• Task to carry out: Below is a listing; copy all of it exactly.

• Information provided:

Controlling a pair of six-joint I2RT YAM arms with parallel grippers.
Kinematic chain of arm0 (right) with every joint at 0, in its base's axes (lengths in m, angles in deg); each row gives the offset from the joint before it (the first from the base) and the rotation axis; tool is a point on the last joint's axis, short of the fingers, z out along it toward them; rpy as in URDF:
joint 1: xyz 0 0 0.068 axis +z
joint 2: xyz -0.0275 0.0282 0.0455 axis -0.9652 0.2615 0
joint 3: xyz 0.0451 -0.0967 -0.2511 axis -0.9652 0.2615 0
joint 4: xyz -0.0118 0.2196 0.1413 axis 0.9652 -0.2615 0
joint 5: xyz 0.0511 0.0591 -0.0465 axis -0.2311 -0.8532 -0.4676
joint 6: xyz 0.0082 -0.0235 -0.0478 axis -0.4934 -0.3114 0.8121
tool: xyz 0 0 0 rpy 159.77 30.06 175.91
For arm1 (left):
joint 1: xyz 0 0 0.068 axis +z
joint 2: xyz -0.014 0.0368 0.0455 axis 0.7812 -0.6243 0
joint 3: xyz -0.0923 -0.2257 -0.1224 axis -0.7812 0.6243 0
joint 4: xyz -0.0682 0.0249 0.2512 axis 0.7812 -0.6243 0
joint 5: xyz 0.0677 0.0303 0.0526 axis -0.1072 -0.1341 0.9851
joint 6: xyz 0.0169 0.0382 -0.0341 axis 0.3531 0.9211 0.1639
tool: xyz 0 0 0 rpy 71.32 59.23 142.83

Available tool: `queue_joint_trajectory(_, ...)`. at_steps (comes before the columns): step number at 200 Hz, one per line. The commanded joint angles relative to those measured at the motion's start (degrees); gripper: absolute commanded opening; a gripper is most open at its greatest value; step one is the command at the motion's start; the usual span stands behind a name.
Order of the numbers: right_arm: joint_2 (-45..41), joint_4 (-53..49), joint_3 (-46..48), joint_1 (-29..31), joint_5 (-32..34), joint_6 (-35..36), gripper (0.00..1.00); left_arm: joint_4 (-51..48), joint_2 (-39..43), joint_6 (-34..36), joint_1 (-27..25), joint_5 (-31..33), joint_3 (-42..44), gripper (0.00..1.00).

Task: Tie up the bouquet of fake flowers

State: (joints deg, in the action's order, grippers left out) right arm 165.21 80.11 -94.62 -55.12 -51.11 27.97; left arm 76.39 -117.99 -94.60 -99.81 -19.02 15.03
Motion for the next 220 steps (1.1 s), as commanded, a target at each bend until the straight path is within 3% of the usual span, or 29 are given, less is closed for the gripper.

• Solution to the exercise:
Controlling a pair of six-joint I2RT YAM arms with parallel grippers.
Kinematic chain of arm0 (right) with every joint at 0, in its base's axes (lengths in m, angles in deg); each row gives the offset from the joint before it (the first from the base) and the rotation axis; tool is a point on the last joint's axis, short of the fingers, z out along it toward them; rpy as in URDF:
joint 1: xyz 0 0 0.068 axis +z
joint 2: xyz -0.0275 0.0282 0.0455 axis -0.9652 0.2615 0
joint 3: xyz 0.0451 -0.0967 -0.2511 axis -0.9652 0.2615 0
joint 4: xyz -0.0118 0.2196 0.1413 axis 0.9652 -0.2615 0
joint 5: xyz 0.0511 0.0591 -0.0465 axis -0.2311 -0.8532 -0.4676
joint 6: xyz 0.0082 -0.0235 -0.0478 axis -0.4934 -0.3114 0.8121
tool: xyz 0 0 0 rpy 159.77 30.06 175.91
For arm1 (left):
joint 1: xyz 0 0 0.068 axis +z
joint 2: xyz -0.014 0.0368 0.0455 axis 0.7812 -0.6243 0
joint 3: xyz -0.0923 -0.2257 -0.1224 axis -0.7812 0.6243 0
joint 4: xyz -0.0682 0.0249 0.2512 axis 0.7812 -0.6243 0
joint 5: xyz 0.0677 0.0303 0.0526 axis -0.1072 -0.1341 0.9851
joint 6: xyz 0.0169 0.0382 -0.0341 axis 0.3531 0.9211 0.1639
tool: xyz 0 0 0 rpy 71.32 59.23 142.83

Available tool: `queue_joint_trajectory(_, ...)`. at_steps (comes before the columns): step number at 200 Hz, one per line. The commanded joint angles relative to those measured at the motion's start (degrees); gripper: absolute commanded opening; a gripper is most open at its greatest value; step one is the command at the motion's start; the usual span stands behind a name.
Order of the numbers: right_arm: joint_2 (-45..41), joint_4 (-53..49), joint_3 (-46..48), joint_1 (-29..31), joint_5 (-32..34), joint_6 (-35..36), gripper (0.00..1.00); left_arm: joint_4 (-51..48), joint_2 (-39..43), joint_6 (-34..36), joint_1 (-27..25), joint_5 (-31..33), joint_3 (-42..44), gripper (0.00..1.00).

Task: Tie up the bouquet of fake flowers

State: (joints deg, in the action's order, grippers left out) right arm 165.21 80.11 -94.62 -55.12 -51.11 27.97; left arm 76.39 -117.99 -94.60 -99.81 -19.02 15.03
Motion for the next 220 steps (1.1 s), as commanded, a target at each bend until the straight path is within 3% of the usual span, or 29 are given, less is closed for the gripper.

The exercise asks for nothing more.